Mr Crausby, who has joined the official “No” campaign which is supported by several high-profile Tory politicians as well as businesses and motoring groups, said: “I will be voting against it. People shouldn’t be penalised for using their car. I don’t see any substantial benefits for Bolton.”

As part of the deal, Bolton would get £9 million towards a £25 million bus-rail interchange already planned for Bolton town centre, enabling a more ambitious version to be built in 2010 rather than in 2012.

The Transport Innovation Fund (TIF) cash would also pay for a new rapid bus service between Bolton and Manchester, more frequent buses to Bury, Rochdale and Wigan, and improvements at train stations throughout the borough.

But Mr Crausby said the outer charging ring would cause misery for Bolton residents who work elsewhere in Greater Manchester.

However, he agreed something needed to be done to tackle congestion. Dr Iddon has lobbied for public transport improvements for years.

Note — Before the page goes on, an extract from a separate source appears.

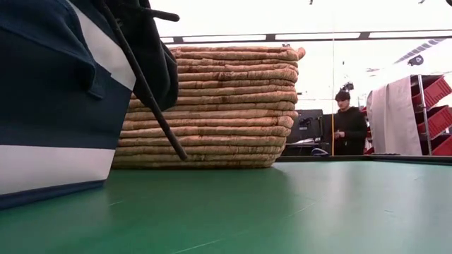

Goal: Sort clothes
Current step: Put the black shorts into the laundry bin

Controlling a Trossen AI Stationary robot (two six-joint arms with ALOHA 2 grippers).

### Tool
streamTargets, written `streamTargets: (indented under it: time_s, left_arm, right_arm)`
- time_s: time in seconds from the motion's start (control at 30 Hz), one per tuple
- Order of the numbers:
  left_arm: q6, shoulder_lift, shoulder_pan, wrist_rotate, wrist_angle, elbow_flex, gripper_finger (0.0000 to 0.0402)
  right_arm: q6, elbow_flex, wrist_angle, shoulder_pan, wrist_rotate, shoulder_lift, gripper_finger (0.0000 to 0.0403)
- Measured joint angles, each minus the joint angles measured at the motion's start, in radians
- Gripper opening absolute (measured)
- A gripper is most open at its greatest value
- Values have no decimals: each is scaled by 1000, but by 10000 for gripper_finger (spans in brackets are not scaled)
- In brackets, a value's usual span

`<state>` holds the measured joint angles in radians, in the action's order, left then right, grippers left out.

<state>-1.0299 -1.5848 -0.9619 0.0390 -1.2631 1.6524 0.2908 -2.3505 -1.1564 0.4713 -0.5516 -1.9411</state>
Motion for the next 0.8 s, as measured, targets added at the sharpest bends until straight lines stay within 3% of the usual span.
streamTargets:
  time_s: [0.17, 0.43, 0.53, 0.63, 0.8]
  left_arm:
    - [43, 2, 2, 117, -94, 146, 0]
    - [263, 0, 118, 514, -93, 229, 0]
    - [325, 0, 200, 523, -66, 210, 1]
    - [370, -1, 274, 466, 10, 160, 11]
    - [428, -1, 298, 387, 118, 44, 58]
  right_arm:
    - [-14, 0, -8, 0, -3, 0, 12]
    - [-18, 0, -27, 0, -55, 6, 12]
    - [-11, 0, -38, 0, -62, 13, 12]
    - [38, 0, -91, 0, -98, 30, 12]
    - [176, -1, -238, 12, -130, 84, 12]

He said: “Bolton desperately needs a new railway station, integrated with its bus station. We now have an opportunity to make the biggest investment in our transport services that we have seen in a lifetime. I urge everyone to support the TIF bid in the forthcoming ballot.”

Former transport secretary Ms Kelly said she would also be voting ‘yes’ and has even been handing out leaflets at Westhoughton train station.

She said: “I fully support the proposed improvements in public transport which the TIF bid offers. Nine out of 10 residents in my constituency, as well as Greater Manchester as a whole, stand to benefit from the £3 billion of extra investment on offer and lower-income families in particular stand to gain from 20 per cent discounted fares. I urge residents to consider the clear benefits of these proposals over the next fortnight.”

An online poll on this website this week showed an overwhelming majority were against the proposals.